## Task brief
Only the lines that hold the word "orange" are wanted from this listing.

========

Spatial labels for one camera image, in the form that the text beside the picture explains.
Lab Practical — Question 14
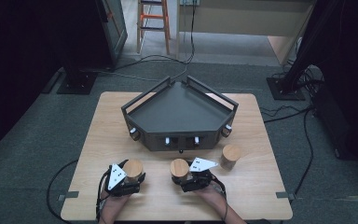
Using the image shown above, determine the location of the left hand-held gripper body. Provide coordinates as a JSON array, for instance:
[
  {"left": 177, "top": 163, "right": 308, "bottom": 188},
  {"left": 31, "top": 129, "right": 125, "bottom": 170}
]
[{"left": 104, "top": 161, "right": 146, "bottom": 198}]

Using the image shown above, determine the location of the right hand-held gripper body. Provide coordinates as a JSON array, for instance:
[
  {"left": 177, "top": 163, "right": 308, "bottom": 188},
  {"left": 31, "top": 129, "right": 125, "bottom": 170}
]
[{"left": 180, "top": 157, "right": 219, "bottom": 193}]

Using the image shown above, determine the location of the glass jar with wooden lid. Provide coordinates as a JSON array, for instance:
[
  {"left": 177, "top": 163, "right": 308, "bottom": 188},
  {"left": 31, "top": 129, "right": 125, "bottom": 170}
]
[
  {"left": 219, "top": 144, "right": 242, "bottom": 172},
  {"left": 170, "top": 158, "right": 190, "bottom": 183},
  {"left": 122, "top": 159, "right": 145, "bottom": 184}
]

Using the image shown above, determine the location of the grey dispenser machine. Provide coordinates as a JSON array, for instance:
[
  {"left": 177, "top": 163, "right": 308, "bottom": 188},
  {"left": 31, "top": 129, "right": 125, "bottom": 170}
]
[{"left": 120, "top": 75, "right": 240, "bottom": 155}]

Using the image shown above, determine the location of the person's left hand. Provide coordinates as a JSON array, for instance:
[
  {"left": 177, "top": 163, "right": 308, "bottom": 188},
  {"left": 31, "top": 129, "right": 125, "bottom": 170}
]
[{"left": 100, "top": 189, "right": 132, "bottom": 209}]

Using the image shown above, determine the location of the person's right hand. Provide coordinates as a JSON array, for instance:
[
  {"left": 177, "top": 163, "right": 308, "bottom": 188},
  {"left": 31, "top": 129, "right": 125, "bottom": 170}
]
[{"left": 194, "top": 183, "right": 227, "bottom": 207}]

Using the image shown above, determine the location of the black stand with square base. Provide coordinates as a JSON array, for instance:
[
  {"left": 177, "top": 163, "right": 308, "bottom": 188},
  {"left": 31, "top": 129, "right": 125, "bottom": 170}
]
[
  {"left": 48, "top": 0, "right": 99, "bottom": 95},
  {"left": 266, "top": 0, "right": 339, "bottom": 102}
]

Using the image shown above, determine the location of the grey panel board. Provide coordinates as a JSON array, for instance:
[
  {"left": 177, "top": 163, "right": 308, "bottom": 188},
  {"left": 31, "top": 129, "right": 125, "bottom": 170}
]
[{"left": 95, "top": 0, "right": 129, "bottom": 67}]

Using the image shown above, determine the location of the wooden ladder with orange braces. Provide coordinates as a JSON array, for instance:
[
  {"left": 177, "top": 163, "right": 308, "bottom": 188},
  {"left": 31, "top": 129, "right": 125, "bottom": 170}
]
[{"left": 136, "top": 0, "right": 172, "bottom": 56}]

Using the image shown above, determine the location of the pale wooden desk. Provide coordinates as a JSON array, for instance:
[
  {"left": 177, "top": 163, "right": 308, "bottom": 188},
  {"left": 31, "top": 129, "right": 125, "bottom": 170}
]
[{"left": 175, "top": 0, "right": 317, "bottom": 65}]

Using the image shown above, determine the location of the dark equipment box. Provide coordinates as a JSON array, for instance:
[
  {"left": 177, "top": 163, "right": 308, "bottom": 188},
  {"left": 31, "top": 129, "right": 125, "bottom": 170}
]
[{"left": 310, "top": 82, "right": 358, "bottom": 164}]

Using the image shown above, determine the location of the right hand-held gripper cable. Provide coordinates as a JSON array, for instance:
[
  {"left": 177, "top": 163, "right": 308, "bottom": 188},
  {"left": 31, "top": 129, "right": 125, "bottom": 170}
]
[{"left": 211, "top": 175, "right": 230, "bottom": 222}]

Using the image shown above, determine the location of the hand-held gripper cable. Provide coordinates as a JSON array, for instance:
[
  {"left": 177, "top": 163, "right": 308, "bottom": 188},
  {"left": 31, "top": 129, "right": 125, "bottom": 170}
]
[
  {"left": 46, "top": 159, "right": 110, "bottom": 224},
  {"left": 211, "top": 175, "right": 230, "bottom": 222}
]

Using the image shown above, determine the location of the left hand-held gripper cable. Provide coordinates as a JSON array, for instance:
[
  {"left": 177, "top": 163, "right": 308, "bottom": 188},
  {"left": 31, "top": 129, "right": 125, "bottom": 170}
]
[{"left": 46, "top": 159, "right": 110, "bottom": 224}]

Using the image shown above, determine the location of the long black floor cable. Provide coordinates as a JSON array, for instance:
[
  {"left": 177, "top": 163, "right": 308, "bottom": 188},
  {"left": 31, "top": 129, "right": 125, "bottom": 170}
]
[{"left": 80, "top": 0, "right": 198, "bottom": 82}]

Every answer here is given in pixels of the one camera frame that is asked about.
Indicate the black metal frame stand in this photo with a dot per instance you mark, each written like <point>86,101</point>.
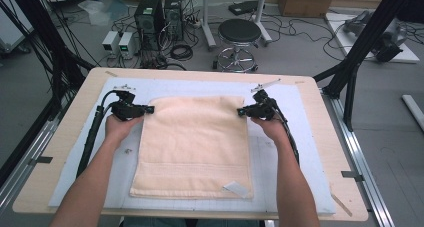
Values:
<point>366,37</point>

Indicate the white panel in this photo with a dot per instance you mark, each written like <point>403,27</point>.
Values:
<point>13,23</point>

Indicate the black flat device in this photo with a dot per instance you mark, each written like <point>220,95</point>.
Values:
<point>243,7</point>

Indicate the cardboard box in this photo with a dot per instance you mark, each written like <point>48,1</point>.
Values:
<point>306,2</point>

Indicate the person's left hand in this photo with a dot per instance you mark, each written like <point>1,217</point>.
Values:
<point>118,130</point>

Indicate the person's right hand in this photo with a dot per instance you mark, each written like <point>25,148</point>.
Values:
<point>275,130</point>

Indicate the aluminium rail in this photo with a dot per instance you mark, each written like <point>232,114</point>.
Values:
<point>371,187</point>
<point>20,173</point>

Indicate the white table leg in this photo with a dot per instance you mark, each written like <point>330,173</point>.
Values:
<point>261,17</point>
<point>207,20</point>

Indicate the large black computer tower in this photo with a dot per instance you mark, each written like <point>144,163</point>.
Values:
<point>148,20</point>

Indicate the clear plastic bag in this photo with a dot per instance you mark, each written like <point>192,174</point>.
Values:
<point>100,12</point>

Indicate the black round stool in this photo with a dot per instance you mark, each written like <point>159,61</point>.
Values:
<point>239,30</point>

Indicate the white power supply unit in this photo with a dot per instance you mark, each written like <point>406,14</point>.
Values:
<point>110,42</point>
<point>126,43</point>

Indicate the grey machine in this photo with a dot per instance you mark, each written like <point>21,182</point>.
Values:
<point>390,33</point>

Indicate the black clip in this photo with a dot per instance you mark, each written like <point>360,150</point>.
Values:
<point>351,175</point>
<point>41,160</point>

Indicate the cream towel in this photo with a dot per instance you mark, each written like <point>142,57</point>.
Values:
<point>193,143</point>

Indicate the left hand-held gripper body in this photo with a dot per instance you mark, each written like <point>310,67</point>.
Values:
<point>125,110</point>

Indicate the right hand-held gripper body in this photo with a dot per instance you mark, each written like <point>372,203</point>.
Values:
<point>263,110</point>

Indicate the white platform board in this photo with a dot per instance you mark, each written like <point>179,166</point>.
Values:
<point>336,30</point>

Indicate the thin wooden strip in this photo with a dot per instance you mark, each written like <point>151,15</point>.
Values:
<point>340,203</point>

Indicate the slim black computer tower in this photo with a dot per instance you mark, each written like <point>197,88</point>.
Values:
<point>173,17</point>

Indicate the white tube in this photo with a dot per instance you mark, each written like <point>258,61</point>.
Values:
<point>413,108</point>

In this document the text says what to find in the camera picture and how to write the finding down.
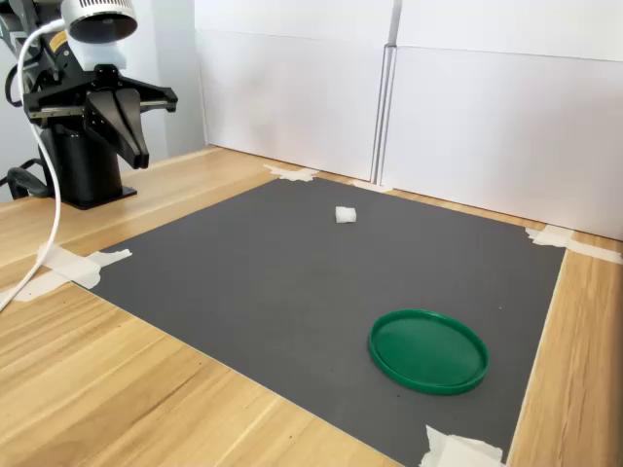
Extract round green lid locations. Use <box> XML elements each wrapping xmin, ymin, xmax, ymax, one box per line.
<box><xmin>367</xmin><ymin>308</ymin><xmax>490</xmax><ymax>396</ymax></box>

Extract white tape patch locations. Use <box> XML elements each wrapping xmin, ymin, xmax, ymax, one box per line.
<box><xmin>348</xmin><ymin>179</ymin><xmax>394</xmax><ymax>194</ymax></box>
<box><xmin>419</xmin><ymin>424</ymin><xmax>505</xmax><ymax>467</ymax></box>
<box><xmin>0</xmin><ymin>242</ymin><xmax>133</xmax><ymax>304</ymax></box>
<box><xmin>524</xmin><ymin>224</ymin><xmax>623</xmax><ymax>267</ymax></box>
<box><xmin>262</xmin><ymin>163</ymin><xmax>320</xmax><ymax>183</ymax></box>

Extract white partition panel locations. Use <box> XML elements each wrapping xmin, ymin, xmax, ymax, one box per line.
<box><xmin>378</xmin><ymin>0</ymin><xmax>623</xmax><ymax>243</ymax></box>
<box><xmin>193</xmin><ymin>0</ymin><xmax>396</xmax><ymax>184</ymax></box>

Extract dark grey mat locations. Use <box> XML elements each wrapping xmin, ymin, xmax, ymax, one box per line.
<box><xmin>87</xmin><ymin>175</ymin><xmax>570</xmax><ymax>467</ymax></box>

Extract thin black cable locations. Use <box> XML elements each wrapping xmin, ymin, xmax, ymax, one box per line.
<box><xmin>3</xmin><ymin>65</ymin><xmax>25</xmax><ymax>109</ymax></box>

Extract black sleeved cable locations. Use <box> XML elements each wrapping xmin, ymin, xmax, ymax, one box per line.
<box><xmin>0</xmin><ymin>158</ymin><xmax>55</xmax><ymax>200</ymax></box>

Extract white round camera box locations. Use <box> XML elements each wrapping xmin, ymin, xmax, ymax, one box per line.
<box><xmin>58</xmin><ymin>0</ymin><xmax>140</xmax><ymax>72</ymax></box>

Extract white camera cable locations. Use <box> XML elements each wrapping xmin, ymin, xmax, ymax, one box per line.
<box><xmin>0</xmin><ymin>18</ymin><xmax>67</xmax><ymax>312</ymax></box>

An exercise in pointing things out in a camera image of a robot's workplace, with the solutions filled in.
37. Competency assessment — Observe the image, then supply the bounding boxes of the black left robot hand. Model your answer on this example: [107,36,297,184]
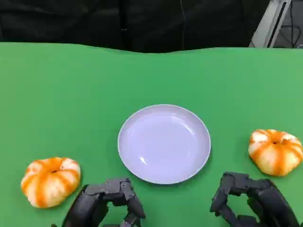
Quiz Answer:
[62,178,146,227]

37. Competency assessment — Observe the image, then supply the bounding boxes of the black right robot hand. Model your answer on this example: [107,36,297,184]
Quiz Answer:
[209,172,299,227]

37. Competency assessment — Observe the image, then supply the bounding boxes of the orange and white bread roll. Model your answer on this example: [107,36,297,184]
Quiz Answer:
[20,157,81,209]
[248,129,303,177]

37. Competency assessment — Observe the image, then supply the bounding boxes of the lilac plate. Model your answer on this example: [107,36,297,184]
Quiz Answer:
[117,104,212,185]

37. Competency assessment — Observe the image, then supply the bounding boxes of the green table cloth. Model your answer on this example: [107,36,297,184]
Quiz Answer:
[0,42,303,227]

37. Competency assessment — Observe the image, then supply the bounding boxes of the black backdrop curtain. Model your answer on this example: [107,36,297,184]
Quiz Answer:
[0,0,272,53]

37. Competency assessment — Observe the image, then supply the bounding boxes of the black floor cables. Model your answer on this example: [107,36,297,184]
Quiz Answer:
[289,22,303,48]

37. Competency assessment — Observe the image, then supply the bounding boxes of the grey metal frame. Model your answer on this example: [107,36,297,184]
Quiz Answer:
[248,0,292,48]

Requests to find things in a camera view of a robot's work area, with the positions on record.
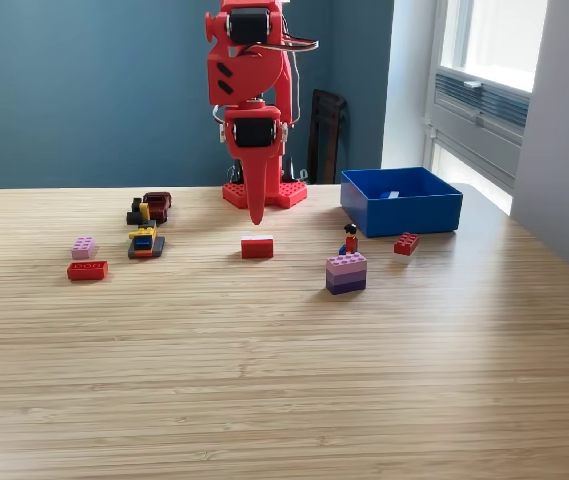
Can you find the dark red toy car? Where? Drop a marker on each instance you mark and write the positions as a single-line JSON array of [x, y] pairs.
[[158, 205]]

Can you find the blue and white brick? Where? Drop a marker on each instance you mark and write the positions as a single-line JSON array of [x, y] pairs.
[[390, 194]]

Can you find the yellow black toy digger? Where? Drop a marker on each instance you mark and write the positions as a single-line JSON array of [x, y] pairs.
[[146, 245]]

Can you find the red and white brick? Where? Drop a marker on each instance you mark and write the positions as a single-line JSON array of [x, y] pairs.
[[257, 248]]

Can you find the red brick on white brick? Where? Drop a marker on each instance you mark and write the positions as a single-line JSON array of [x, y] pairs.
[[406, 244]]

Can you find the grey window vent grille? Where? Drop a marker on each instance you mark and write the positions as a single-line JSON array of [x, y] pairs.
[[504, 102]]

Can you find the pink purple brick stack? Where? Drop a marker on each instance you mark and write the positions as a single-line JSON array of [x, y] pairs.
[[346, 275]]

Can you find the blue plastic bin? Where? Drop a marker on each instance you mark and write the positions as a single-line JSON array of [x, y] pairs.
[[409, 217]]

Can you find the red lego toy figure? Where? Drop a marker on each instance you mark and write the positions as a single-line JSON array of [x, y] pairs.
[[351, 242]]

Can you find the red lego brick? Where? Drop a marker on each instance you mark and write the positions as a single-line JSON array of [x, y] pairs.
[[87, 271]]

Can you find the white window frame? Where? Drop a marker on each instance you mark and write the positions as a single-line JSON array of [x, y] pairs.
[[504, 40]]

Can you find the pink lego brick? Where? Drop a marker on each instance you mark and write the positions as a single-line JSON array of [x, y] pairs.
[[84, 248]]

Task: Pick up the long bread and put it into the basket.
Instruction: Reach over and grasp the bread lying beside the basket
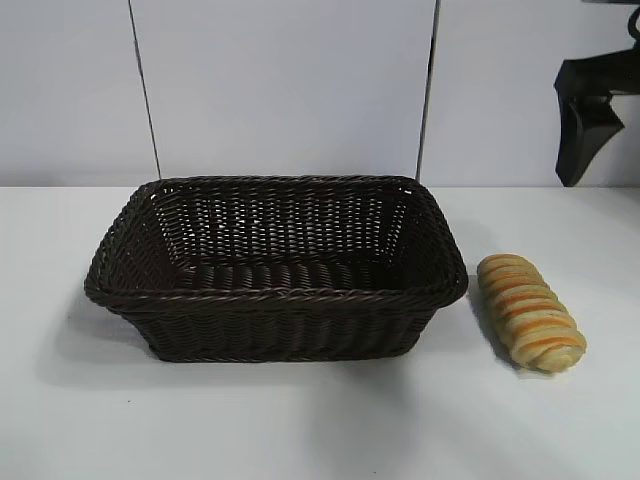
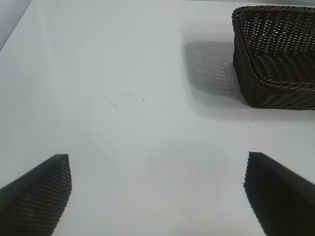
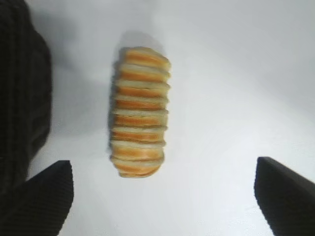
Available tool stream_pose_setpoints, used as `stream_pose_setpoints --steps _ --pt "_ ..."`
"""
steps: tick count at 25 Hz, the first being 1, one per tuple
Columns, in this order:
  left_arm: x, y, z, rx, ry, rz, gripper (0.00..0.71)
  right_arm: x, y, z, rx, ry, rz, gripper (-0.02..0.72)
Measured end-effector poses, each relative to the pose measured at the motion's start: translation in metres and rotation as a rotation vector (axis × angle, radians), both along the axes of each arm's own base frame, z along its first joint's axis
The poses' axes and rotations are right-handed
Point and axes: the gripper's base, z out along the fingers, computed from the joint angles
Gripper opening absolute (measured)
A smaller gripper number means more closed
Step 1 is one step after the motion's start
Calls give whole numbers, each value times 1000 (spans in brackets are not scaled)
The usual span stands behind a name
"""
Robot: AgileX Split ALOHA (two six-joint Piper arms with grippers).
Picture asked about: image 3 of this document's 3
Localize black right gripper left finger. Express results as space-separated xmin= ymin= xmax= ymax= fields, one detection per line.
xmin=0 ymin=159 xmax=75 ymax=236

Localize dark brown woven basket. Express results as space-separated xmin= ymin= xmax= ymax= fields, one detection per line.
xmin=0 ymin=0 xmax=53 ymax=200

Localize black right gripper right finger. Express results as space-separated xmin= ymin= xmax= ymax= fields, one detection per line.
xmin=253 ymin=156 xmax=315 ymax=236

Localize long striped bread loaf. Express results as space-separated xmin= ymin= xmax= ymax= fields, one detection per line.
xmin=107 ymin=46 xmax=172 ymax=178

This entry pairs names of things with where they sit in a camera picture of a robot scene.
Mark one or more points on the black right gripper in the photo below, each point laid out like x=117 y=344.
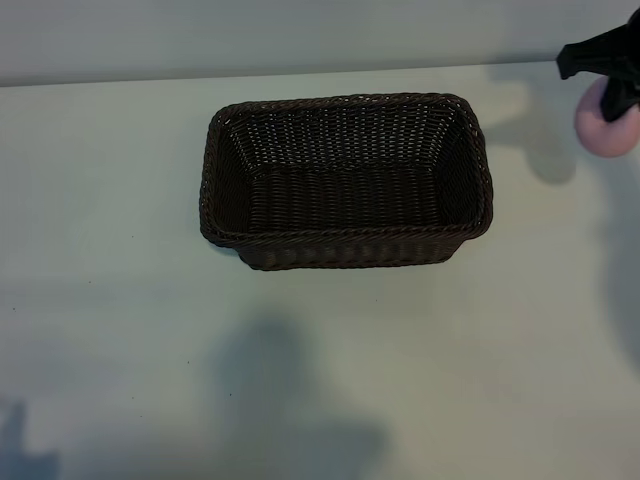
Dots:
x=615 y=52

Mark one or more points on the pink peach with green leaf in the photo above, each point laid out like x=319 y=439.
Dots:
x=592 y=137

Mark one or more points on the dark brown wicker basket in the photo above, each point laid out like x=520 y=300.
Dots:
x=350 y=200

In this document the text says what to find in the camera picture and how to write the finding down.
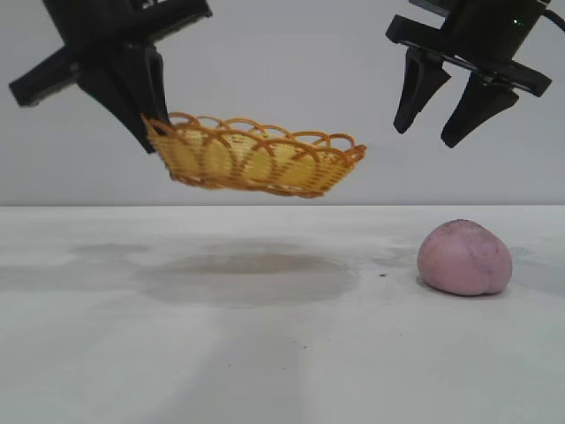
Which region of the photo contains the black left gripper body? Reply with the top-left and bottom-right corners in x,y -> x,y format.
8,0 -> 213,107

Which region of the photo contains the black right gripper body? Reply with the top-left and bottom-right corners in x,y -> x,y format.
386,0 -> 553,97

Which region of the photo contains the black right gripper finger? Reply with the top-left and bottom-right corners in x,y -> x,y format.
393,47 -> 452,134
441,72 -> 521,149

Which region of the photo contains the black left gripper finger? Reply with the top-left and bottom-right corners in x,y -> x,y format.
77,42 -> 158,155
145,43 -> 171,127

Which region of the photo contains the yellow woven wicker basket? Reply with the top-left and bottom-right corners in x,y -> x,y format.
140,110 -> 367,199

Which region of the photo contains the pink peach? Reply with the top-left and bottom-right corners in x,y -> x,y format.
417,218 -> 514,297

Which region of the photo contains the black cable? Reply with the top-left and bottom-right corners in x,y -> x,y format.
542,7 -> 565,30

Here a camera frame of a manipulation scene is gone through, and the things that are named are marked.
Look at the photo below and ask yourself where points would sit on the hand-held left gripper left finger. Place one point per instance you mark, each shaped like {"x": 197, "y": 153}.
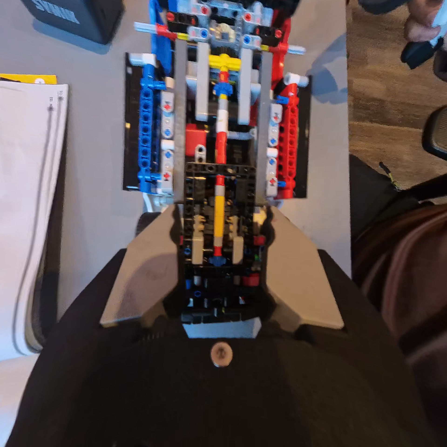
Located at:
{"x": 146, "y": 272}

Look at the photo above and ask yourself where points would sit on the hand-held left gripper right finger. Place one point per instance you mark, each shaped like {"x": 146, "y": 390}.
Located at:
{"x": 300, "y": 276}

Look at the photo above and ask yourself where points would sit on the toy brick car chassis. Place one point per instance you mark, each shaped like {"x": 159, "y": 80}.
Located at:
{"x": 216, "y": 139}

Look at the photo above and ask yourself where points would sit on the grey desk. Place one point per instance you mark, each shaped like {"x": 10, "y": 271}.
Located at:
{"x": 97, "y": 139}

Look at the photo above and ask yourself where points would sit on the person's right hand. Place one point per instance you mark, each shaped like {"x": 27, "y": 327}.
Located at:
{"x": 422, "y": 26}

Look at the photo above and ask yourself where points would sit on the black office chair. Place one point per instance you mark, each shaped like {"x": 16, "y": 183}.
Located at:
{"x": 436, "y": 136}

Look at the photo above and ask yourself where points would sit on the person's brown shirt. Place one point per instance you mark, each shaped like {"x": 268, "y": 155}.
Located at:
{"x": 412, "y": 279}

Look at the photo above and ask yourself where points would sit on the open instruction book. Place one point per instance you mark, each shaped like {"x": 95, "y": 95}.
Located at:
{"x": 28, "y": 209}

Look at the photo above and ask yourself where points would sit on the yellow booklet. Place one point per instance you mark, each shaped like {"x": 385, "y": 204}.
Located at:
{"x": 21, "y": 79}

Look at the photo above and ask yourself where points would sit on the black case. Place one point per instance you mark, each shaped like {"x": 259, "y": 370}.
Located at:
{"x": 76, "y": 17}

========

## Solution for this exercise
Using the image shown above, determine the location of the wooden ladder with orange braces. Provide coordinates as a JSON array, for instance:
37. Competency assessment — Observe the image, then supply the bounding boxes of the orange and white bread roll. Model your answer on this example: [107,36,297,184]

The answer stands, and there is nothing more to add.